▶ **Exercise brief**: Restate every record word for word, without the pictures.

▶ **Record set**:
---+---

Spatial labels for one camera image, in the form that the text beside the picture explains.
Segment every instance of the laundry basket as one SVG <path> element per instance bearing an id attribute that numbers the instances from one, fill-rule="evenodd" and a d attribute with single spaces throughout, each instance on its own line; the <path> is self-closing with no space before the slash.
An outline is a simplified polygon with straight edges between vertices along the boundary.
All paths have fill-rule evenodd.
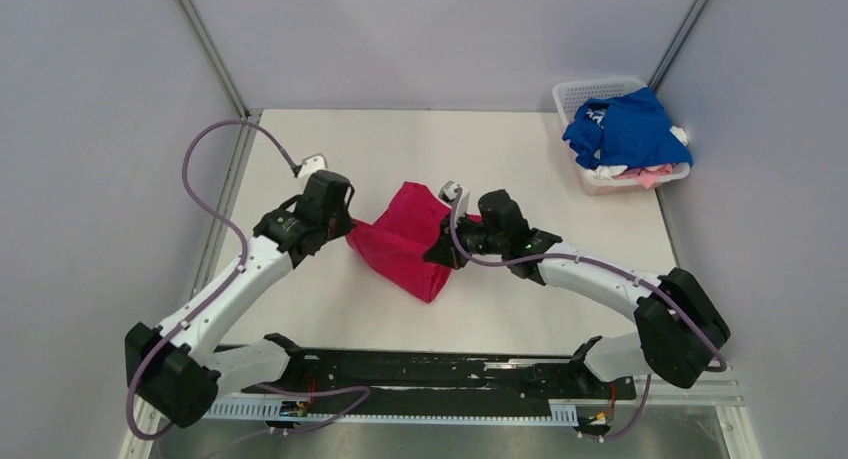
<path id="1" fill-rule="evenodd" d="M 565 128 L 574 120 L 574 114 L 577 112 L 577 109 L 589 99 L 609 99 L 611 97 L 624 96 L 631 92 L 636 92 L 643 87 L 646 87 L 646 84 L 640 79 L 628 76 L 559 83 L 554 86 L 553 93 L 554 102 L 556 103 L 557 111 L 559 111 L 559 117 L 562 120 L 562 127 Z M 636 179 L 597 179 L 587 176 L 585 170 L 575 162 L 577 154 L 571 147 L 566 147 L 568 147 L 569 154 L 571 154 L 571 162 L 574 164 L 575 171 L 577 172 L 580 187 L 586 194 L 594 196 L 612 192 L 645 190 L 645 186 Z M 685 162 L 675 164 L 671 174 L 659 177 L 650 189 L 654 189 L 670 181 L 683 179 L 688 175 L 689 164 Z"/>

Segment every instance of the blue shirt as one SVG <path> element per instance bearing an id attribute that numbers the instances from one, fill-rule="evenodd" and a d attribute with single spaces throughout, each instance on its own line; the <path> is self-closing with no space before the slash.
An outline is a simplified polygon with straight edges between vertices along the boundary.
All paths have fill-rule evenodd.
<path id="1" fill-rule="evenodd" d="M 671 129 L 671 119 L 651 89 L 622 97 L 589 99 L 574 114 L 562 139 L 571 141 L 577 163 L 598 166 L 649 167 L 688 162 L 692 155 Z M 595 151 L 600 150 L 600 158 Z"/>

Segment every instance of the white tabletop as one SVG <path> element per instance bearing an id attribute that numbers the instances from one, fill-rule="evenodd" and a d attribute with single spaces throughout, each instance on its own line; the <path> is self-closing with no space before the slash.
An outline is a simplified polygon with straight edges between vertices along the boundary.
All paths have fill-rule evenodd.
<path id="1" fill-rule="evenodd" d="M 373 222 L 403 181 L 438 191 L 455 180 L 471 191 L 469 212 L 483 193 L 506 189 L 531 227 L 621 265 L 658 273 L 674 265 L 655 194 L 585 196 L 555 114 L 266 110 L 261 125 L 296 161 L 321 152 L 331 170 L 348 177 L 358 219 Z M 233 220 L 249 230 L 298 192 L 279 153 L 257 135 Z M 219 270 L 236 254 L 230 233 Z M 309 347 L 571 354 L 591 336 L 633 330 L 609 309 L 506 268 L 469 264 L 427 305 L 337 240 L 273 285 L 225 342 L 279 332 Z"/>

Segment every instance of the gray wall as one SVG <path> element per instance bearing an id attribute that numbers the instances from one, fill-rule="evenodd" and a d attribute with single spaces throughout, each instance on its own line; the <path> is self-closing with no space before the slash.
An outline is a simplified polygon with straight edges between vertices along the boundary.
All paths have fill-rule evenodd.
<path id="1" fill-rule="evenodd" d="M 848 0 L 716 0 L 661 99 L 692 138 L 663 189 L 733 329 L 768 458 L 845 457 Z"/>
<path id="2" fill-rule="evenodd" d="M 115 457 L 123 335 L 185 300 L 209 225 L 182 154 L 232 114 L 173 0 L 0 0 L 0 65 L 0 457 Z"/>
<path id="3" fill-rule="evenodd" d="M 195 0 L 249 107 L 554 110 L 648 79 L 692 0 Z"/>

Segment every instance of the red fabric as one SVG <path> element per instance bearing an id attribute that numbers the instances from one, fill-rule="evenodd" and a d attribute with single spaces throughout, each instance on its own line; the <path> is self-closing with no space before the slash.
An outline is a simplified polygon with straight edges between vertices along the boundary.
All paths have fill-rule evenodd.
<path id="1" fill-rule="evenodd" d="M 450 212 L 427 186 L 404 182 L 373 225 L 356 221 L 347 243 L 371 269 L 426 303 L 433 302 L 452 269 L 424 262 L 439 238 L 439 223 Z"/>

---+---

▶ **Your solution**:
Spatial labels for one camera image, in the form that the text beside the picture explains.
Segment every instance of the laundry basket as one SVG <path> element per instance bearing an id attribute that numbers the instances from one, fill-rule="evenodd" and a d attribute with single spaces throughout, each instance on its own line; the <path> is self-closing with no space before the slash.
An outline is a simplified polygon with straight edges between vertices along the boundary.
All paths have fill-rule evenodd.
<path id="1" fill-rule="evenodd" d="M 565 128 L 574 120 L 574 114 L 577 112 L 577 109 L 589 99 L 609 99 L 611 97 L 624 96 L 631 92 L 636 92 L 643 87 L 646 87 L 646 84 L 640 79 L 628 76 L 559 83 L 554 86 L 553 93 L 554 102 L 556 103 L 557 111 L 559 111 L 559 117 L 562 120 L 562 127 Z M 636 179 L 597 179 L 587 176 L 585 170 L 575 162 L 577 154 L 571 147 L 566 147 L 568 147 L 569 154 L 571 154 L 571 162 L 574 164 L 575 171 L 577 172 L 580 187 L 586 194 L 594 196 L 612 192 L 645 190 L 645 186 Z M 685 162 L 675 164 L 671 174 L 659 177 L 650 189 L 654 189 L 670 181 L 683 179 L 688 175 L 689 164 Z"/>

Segment every instance of the blue shirt as one SVG <path> element per instance bearing an id attribute that numbers the instances from one, fill-rule="evenodd" and a d attribute with single spaces throughout, each instance on its own line; the <path> is self-closing with no space before the slash.
An outline is a simplified polygon with straight edges between vertices along the boundary.
All paths have fill-rule evenodd.
<path id="1" fill-rule="evenodd" d="M 671 129 L 671 119 L 651 89 L 622 97 L 589 99 L 574 114 L 562 139 L 571 141 L 577 163 L 598 166 L 649 167 L 688 162 L 692 155 Z M 595 151 L 600 150 L 600 158 Z"/>

Segment every instance of the white tabletop as one SVG <path> element per instance bearing an id attribute that numbers the instances from one, fill-rule="evenodd" and a d attribute with single spaces throughout, each instance on its own line; the <path> is self-closing with no space before the slash.
An outline is a simplified polygon with straight edges between vertices along the boundary.
All paths have fill-rule evenodd.
<path id="1" fill-rule="evenodd" d="M 373 222 L 403 181 L 438 191 L 455 180 L 471 191 L 469 212 L 483 193 L 506 189 L 531 227 L 621 265 L 658 273 L 674 265 L 655 194 L 585 196 L 555 114 L 266 110 L 261 125 L 296 161 L 321 152 L 331 170 L 348 177 L 358 219 Z M 233 220 L 249 230 L 298 192 L 279 153 L 257 135 Z M 219 270 L 236 254 L 230 233 Z M 309 347 L 571 354 L 591 336 L 633 330 L 609 309 L 506 268 L 469 264 L 427 305 L 337 240 L 273 285 L 225 342 L 279 332 Z"/>

Segment every instance of the gray wall as one SVG <path> element per instance bearing an id attribute that numbers the instances from one, fill-rule="evenodd" and a d attribute with single spaces throughout, each instance on its own line; the <path> is self-closing with no space before the slash.
An outline is a simplified polygon with straight edges between vertices along the boundary.
All paths have fill-rule evenodd.
<path id="1" fill-rule="evenodd" d="M 848 0 L 716 0 L 661 99 L 692 138 L 663 189 L 733 329 L 768 458 L 845 457 Z"/>
<path id="2" fill-rule="evenodd" d="M 115 457 L 123 335 L 185 300 L 209 225 L 182 154 L 232 114 L 173 0 L 0 0 L 0 65 L 0 457 Z"/>
<path id="3" fill-rule="evenodd" d="M 195 0 L 249 107 L 554 110 L 648 79 L 692 0 Z"/>

Segment every instance of the red fabric as one SVG <path> element per instance bearing an id attribute that numbers the instances from one, fill-rule="evenodd" and a d attribute with single spaces throughout, each instance on its own line; the <path> is self-closing with no space before the slash.
An outline is a simplified polygon with straight edges between vertices along the boundary.
All paths have fill-rule evenodd.
<path id="1" fill-rule="evenodd" d="M 450 212 L 427 186 L 404 182 L 373 225 L 356 221 L 347 243 L 371 269 L 426 303 L 433 302 L 452 269 L 424 262 L 439 238 L 439 223 Z"/>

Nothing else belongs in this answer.